Coast Sierra Club Chairman Steve Shepard, background, and Maxine Ramsay urged the Jackson County supervisors to no longer support the Lake George project.
Coast Sierra Club Chairman Steve Shepard, background, and Maxine Ramsay urged the Jackson County supervisors to no longer support the Lake George project.

PASCAGOULA -- Jackson County is no longer sponsoring the Lake George project.

In a split vote, supervisors decided Monday to take Jackson County's name off the official permit request for the project, which proposes damming a tributary to the free-flowing Pascagoula River to create two lakes for water reservoirs and recreation.

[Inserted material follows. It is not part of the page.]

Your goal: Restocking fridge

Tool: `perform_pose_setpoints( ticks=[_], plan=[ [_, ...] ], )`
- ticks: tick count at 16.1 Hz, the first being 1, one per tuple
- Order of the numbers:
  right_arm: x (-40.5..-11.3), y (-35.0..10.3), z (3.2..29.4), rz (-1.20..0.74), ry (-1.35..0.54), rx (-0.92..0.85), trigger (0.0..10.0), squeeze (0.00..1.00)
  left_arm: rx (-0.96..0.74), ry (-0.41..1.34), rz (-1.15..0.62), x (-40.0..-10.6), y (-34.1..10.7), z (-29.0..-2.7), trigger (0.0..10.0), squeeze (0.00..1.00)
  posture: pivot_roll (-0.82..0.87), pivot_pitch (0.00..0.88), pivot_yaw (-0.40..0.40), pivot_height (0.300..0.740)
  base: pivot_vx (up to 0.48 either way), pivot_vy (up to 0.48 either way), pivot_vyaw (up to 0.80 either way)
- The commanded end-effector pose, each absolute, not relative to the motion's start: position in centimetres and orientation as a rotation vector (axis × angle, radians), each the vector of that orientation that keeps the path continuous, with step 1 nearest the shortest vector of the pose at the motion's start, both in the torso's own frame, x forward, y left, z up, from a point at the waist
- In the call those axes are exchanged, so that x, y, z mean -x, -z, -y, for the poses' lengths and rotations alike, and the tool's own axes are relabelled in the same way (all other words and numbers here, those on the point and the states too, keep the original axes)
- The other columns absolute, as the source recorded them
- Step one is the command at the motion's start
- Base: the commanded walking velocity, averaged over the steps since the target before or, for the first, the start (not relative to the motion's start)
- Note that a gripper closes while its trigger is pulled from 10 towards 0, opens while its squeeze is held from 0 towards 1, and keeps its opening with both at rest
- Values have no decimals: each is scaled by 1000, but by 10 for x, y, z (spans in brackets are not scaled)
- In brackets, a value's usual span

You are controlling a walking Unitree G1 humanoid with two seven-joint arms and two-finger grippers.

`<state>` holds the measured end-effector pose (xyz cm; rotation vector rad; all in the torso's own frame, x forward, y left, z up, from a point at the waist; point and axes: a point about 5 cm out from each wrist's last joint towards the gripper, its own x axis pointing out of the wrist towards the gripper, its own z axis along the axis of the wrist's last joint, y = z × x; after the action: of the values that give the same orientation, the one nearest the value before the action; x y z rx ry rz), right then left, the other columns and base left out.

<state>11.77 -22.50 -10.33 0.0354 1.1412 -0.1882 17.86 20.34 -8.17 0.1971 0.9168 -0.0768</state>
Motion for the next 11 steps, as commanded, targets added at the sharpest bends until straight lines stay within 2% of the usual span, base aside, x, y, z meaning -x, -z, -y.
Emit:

It's a George County project and most of the 3,000 acres of lakes would be in George County, but Jackson County was on the permit that asks the U.S. Army Corps of Engineers for environmental approval for the lakes.

Steve Shepard, with the Coast's Sierra Club, told supervisors, "By having your name on the application, you were endorsing the project," even though individual supervisors have said they don't necessarily support it.

By removing the county's name, "you have taken the weight of your support off that application," Shepard said.

Since he took office two months ago, Supervisor Randy Bosarge said he has had 200 calls and letters from people asking that the county stop the project over concern for the Pascagoula River, the nation's largest undammed river in the lower 48 states.

Supervisors Ken Taylor and Troy Ross voted with Bosarge to remove Jackson County from the permit application.

Supervisors Barry Cumbest and Melton Harris voted the other way, even though one member of the audience chastised Cumbest because he and his family stand to benefit from the project by owning land in the project area.

Both Harris and Cumbest said they want to see the process play out through the Corps of Engineers. But Shepard pointed out that would cost about $3.2 million and take two years for the full environmental assessment.

Harris said he voted to keep the county's name on the application to keep good relations with George County, which is supplying wood for the new $24 million wood pellet plant coming to the Port of Pascagoula.

Cumbest said he sees it as a mutual-support issue between counties. He later said he does not see owning property as a conflict because the project hasn't gotten to the point where offers have been made to buy the land.

Ross said he voted to take the county's name off the permit, "because it's not our project. But we shouldn't come out and say we oppose a project that's George County's project."